WHEREAS FENGZE requires the services of Xx. Xxxxx Xxxxx as Chief Financial Officer (CFO);
WHEREAS, Xx. Xxxxx Xxxxx agreed to provide FENGZE his full-time services as CFO;
WHEREAS the parties wish to confirm their agreement in writing;
WHEREAS the parties have the capacity and quality of exercise all the rights necessary for the conclusion and implementation of the agreement found in this contract;
THEREFORE THE FOREGOING, THE PARTIES AGREE AS FOLLOWS:
2. PURPOSE
2.1 Services
Xx. Xxxxx Xxxxx agrees to assume full-time for FENGZE (minimum of forty (40) hours per week) the role of CFO during the entire duration of the contract;
2.2 Term
This contract is for an initial term of 33 months( From April 06, 2012 to December 31, 2014) renewable for an additional period of 24 months unless either party terminates it in writing at least three (3) months before the expiration of the initial term;
3. CONSIDERATION
3.1 Service Awards
In consideration of the provision of services, FENGZE to pay Xx. Xxxxx Xxxxx, as compensation;
The gross amount of RMB 480,000 ($76,190 US dollars) annually is constituted by a basis compensation of RMB 240,000 ($38,095 US dollars) and a conditional Year-end awards that no more than RMB 240,000 ($38,095 US dollars).

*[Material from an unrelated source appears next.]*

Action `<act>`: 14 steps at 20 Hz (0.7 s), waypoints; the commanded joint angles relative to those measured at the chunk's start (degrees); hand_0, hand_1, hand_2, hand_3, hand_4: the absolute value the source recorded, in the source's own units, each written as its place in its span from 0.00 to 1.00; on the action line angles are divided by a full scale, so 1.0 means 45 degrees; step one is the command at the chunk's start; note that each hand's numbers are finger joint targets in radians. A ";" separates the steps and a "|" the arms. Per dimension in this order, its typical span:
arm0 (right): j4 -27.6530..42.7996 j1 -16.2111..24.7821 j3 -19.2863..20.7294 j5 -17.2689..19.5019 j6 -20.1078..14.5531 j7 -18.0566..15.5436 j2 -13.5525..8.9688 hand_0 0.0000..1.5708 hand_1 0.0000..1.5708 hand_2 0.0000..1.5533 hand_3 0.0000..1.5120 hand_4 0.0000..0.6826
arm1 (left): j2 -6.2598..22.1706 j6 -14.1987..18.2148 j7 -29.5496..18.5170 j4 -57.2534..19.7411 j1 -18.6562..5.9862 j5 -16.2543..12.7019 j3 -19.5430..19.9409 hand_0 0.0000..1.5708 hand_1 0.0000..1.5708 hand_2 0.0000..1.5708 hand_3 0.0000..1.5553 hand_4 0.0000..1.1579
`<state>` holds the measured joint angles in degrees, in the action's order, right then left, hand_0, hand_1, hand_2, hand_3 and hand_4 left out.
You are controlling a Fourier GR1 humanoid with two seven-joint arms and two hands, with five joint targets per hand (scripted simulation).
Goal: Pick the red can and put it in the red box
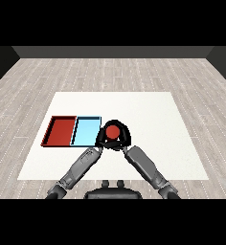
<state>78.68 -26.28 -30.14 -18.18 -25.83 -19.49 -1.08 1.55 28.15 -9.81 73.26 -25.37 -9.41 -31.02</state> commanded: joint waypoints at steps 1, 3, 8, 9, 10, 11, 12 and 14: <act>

The basis compensation is calculated at the rate of twelve (12) equal monthly installments consecutively of RMB 20,000 ($3,175 US dollars) each, less withholding taxes applicable.

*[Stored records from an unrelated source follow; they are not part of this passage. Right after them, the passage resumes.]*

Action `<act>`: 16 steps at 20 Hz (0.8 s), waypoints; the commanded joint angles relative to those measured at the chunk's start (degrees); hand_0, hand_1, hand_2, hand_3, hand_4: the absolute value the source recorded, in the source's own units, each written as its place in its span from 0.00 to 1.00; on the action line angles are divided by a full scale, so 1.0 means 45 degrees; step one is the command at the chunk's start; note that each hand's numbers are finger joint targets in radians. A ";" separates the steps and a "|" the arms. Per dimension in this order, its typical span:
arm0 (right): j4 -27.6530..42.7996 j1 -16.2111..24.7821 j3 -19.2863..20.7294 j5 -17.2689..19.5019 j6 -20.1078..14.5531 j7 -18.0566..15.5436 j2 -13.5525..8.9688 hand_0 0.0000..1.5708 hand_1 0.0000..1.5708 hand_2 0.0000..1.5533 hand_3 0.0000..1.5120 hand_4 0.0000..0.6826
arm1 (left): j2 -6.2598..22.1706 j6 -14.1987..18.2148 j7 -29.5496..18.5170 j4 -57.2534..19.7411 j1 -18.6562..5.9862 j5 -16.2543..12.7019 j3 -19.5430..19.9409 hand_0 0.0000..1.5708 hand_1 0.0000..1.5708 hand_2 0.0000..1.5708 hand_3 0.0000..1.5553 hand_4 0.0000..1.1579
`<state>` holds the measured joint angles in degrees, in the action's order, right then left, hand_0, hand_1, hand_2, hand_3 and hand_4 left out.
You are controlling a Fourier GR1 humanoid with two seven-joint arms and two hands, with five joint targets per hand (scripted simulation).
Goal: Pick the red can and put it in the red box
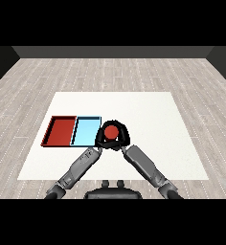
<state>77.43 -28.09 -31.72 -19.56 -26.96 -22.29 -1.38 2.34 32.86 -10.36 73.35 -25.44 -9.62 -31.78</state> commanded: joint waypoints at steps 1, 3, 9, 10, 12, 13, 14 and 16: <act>0.0129 0.0049 -0.0686 -0.0934 -0.0023 -0.0260 0.0292 0.94 0.94 0.93 0.92 0.78 | 0.0229 -0.0418 0.0951 0.1240 0.0195 0.0152 0.0251 1.00 1.00 0.98 0.93 0.83; -0.0236 0.0064 0.0169 -0.0941 0.1019 -0.0510 0.0291 0.80 0.80 0.81 0.79 0.00 | -0.0494 0.0297 -0.0763 -0.0295 0.0091 -0.0771 -0.0378 1.00 1.00 0.99 0.96 0.97; 0.0742 0.0345 0.0369 0.0149 0.1218 0.0425 0.0295 0.00 0.00 0.00 0.00 0.00 | -0.0502 0.0058 -0.0006 0.0157 -0.0071 -0.0098 0.0010 1.00 1.00 1.00 0.96 0.98; 0.1270 0.0204 0.0251 0.0141 0.0913 0.1088 0.0295 0.00 0.00 0.00 0.00 0.00 | -0.0503 0.1012 -0.0043 -0.0240 -0.0367 -0.0327 -0.0727 1.00 1.00 1.00 0.96 0.98; -0.0421 -0.0357 0.0891 -0.0159 0.1197 -0.0290 0.0294 0.00 0.00 0.00 0.00 0.00 | -0.0463 -0.0142 0.0783 0.0531 -0.0303 0.0382 0.0488 1.00 1.00 1.00 0.96 0.99; 0.0480 -0.0692 0.0995 0.0367 0.1027 0.0986 0.0296 0.00 0.00 0.00 0.00 0.00 | -0.0502 0.0313 -0.0348 0.0026 0.0309 0.0140 -0.0403 1.00 1.00 1.00 0.96 0.99; 0.1550 0.1360 0.0065 0.1137 0.0908 0.0130 0.0297 0.00 0.00 0.00 0.00 0.00 | -0.0260 -0.0332 0.0151 0.0451 0.0400 0.0371 0.0464 1.00 1.00 1.00 0.96 0.99; 0.1057 0.0367 0.1130 0.1132 0.1380 0.0748 0.0063 0.00 0.00 0.00 0.00 0.00 | -0.0508 0.0707 0.0847 0.0747 -0.0152 0.0348 -0.0526 1.00 1.00 1.00 0.95 1.00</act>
<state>80.20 -27.19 -28.18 -17.00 -21.44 -20.61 -0.65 1.04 33.81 -9.19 74.98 -24.59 -8.45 -31.72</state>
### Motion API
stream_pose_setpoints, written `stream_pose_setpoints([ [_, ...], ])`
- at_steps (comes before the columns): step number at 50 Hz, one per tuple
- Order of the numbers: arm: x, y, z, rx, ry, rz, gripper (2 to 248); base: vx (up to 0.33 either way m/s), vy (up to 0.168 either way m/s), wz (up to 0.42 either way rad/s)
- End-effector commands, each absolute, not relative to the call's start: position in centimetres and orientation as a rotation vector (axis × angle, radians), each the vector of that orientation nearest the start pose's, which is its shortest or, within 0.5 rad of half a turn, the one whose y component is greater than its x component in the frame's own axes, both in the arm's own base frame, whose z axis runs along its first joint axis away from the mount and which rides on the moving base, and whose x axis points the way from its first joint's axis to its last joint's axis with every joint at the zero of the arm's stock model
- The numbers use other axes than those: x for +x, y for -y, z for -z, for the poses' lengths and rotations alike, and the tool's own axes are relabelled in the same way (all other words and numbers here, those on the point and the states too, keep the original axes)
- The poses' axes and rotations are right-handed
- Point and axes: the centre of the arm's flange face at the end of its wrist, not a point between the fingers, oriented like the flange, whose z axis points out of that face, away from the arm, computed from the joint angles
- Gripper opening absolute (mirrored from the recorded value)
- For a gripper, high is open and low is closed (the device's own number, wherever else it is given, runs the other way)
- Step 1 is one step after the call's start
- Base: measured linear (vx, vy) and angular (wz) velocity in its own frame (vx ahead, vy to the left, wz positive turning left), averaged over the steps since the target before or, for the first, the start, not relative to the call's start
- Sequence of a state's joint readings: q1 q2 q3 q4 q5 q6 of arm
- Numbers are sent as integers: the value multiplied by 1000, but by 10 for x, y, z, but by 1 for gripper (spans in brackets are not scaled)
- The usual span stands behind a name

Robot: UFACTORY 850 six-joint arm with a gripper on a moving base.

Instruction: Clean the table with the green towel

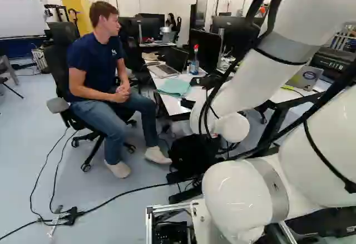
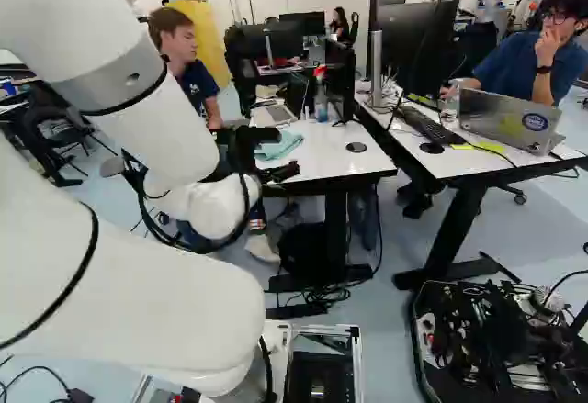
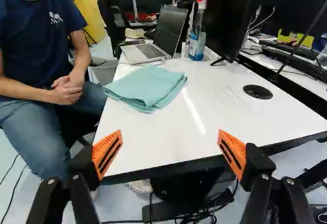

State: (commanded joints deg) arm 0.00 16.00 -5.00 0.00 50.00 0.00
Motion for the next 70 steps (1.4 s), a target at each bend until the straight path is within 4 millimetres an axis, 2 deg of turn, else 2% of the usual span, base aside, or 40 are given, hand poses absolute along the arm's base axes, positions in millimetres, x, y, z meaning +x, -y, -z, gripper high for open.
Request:
stream_pose_setpoints([
  [36, 322, -14, -408, -2448, 54, 1925, 247, 0, 0, 0],
  [70, 381, -33, -437, -2455, 105, 1872, 247, 0, 0, 0],
])
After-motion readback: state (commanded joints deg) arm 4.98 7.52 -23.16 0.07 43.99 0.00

The Year-end award shall only be paid under the condition of 3.3.3
3.2 Expenditure incurred
FENGZE will reimburse Xx.Xxxxx Xxxxx all reasonable expenses incurred in connection with this Agreement, upon presentation of appropriate documentation;
3.3 Terms and conditions of payment
3 .3.1The price payable by FENGZE to Xx.Xxxxx Xxxxx is as follows:
3.3.2 The sum of RMB 20,000 ($3,175 US dollars) shall be paid on the 6th of each month from April 6th, 2012.
3.3.3 The sum of Year-end award shall be paid on the Dec 31, 2012, Dec 31, 2013 and Dec 31, 2014 only under the condition that FENGZE’s annual profit reach or over 50% of its last year’s annual profit. And the data of each FENGZE’s annual profit shall in accordance with audit report issued at the end of corresponding year.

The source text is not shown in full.